Modesta e a favore dei più “ricchi”, le criticità della manovra economica del governo Meloni in una breve, e chiara, analisi di Valigia Blu:
Circa la nuova rottamazione fiscale, la Corte dei Conti segnala anche criticità che rischiano di premiare chi non paga le tasse e alimentare aspettative di future sanatorie. Sul fronte sanitario, i dati ISTAT mostrano personale sempre più anziano, carenza di medici e infermieri e un crescente numero di cittadini che rinunciano alle cure.
La Cgil ha annunciato uno sciopero generale per il 12 dicembre denunciando una manovra “ingiusta e sbagliata” che non tutela salari e welfare. Le tre sigle confederali e i Cobas sono tutti contro le mosse del governo ma manifesteranno separatamente. Meloni si chiede che giorno ha scelto il segretario della Cgil per la mobilitazione. Da notare che i lavoratori rinunceranno a una giornata di stipendio per difendersi da una manovra considerata dannosa.

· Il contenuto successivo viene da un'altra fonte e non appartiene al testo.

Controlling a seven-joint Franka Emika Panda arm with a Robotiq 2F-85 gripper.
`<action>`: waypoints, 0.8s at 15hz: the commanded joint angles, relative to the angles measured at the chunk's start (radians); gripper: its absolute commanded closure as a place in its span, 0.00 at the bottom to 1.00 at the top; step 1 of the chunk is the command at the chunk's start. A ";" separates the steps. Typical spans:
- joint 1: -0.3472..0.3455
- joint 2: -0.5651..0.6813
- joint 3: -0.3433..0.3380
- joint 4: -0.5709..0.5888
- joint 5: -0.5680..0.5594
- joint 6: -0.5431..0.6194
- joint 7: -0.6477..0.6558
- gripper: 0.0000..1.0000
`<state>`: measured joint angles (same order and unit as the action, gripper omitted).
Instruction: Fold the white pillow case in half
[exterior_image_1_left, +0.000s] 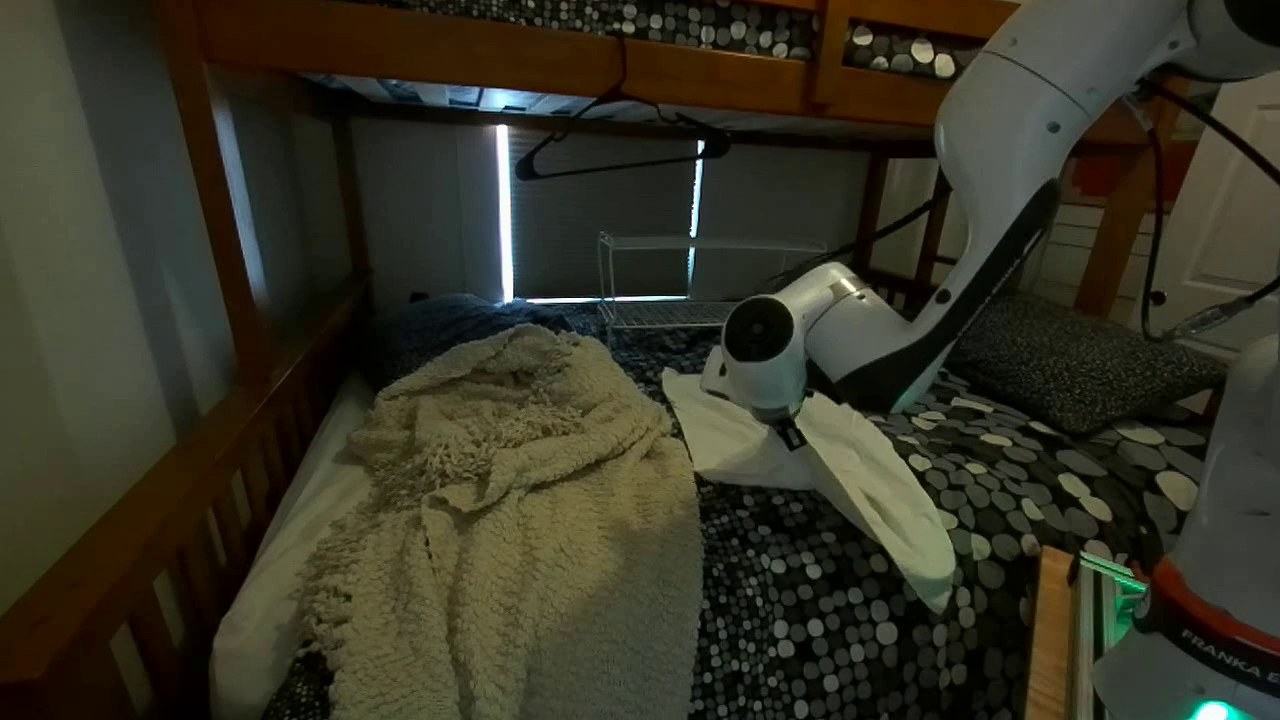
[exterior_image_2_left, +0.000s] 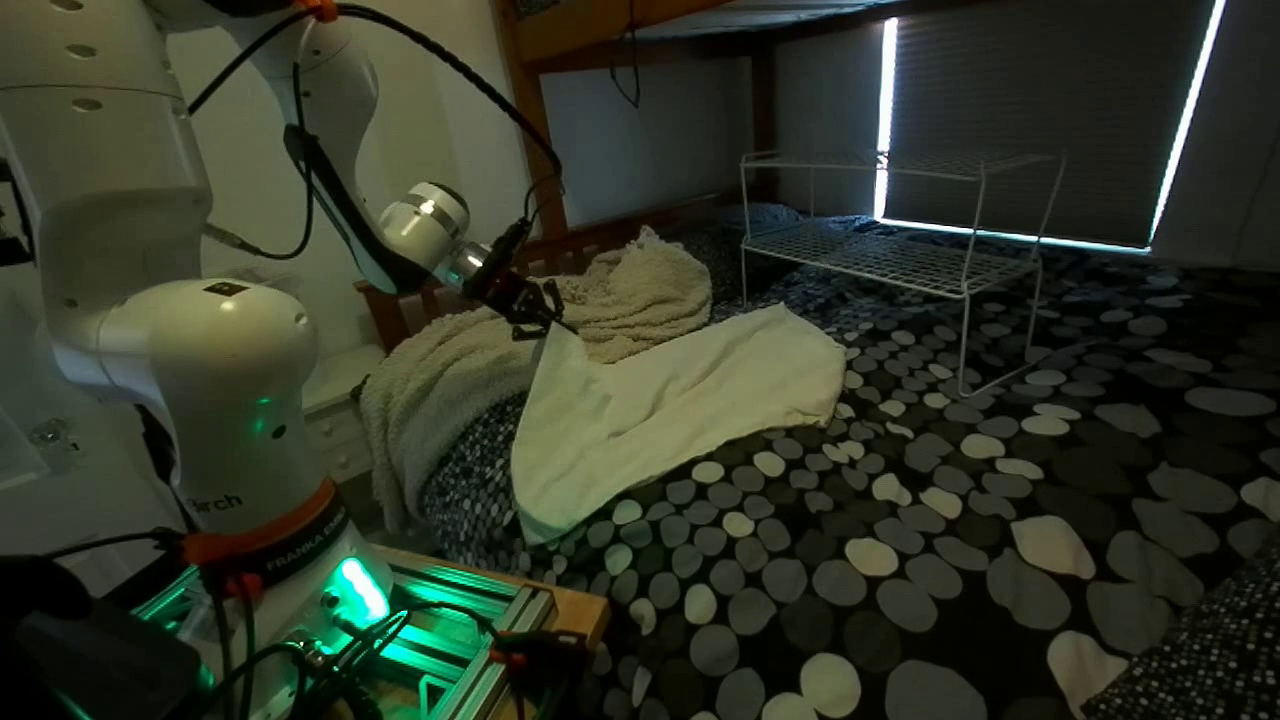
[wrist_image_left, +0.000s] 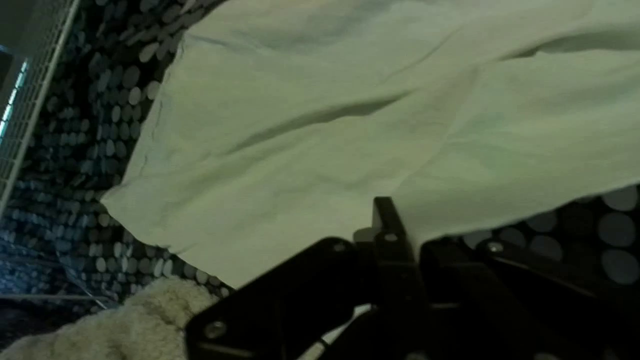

Mentre si discute di tagli e risparmi, anche la premier ha – giustamente – lasciato filtrare irritazione perl’aumento di stipendio auto-decisa dal presidente del Cnel Renato Brunetta – per se stesso e non solo -che ha poi fatto marcia indietro. «Renato Brunetta, lo stesso che definiva “una semplificazione che fa male” il salario minimo a 9 euro l’ora – protestava Angelo Bonelli, deputato di Avs – oggi si aumenta lo stipendio da 250 a 310 mila euro l’anno. È l’immagine perfetta della destra al governo: chi rifiuta un salario dignitoso ai lavoratori non ha problemi a moltiplicare i propri compensi». Stessa accusa da Nicola Fratoianni, (Avs), che sottolineava come la decisione del Cnel facesse «raddoppiare la spesa per le retribuzioni» dello stesso Consiglio.